■ TASK INSTRUCTIONS ■
Which lines run from the one containing "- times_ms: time" to the end of the listing? Copy them out exactly, leaving out the rest.

■ SUPPLIED INFORMATION ■
________________
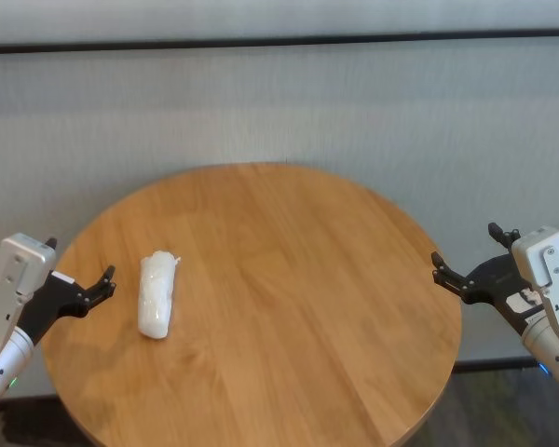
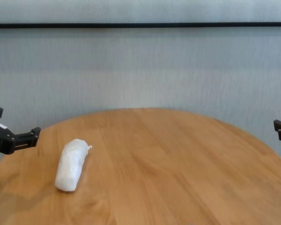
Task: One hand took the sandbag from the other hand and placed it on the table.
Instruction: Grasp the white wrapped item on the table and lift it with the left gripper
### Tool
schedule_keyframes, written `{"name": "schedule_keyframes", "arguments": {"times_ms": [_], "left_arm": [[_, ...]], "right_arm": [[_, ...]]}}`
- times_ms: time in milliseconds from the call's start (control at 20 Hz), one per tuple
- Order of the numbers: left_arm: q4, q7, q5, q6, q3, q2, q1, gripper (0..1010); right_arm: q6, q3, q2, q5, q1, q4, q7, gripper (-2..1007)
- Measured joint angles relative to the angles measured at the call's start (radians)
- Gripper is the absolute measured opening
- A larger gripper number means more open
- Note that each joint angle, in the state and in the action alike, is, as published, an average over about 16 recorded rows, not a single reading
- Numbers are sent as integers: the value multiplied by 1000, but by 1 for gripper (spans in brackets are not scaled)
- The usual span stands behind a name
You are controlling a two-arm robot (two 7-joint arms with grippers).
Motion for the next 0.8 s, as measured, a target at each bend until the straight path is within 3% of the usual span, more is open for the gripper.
{"name": "schedule_keyframes", "arguments": {"times_ms": [800], "left_arm": [[0,0,0,0,0,0,0,1001]], "right_arm": [[0,0,0,0,0,0,0,1002]]}}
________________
■ SOLUTION TO THIS PROBLEM ■
- times_ms: time in milliseconds from the call's start (control at 20 Hz), one per tuple
- Order of the numbers: left_arm: q4, q7, q5, q6, q3, q2, q1, gripper (0..1010); right_arm: q6, q3, q2, q5, q1, q4, q7, gripper (-2..1007)
- Measured joint angles relative to the angles measured at the call's start (radians)
- Gripper is the absolute measured opening
- A larger gripper number means more open
- Note that each joint angle, in the state and in the action alike, is, as published, an average over about 16 recorded rows, not a single reading
- Numbers are sent as integers: the value multiplied by 1000, but by 1 for gripper (spans in brackets are not scaled)
- The usual span stands behind a name
You are controlling a two-arm robot (two 7-joint arms with grippers).
Motion for the next 0.8 s, as measured, a target at each bend until the straight path is within 3% of the usual span, more is open for the gripper.
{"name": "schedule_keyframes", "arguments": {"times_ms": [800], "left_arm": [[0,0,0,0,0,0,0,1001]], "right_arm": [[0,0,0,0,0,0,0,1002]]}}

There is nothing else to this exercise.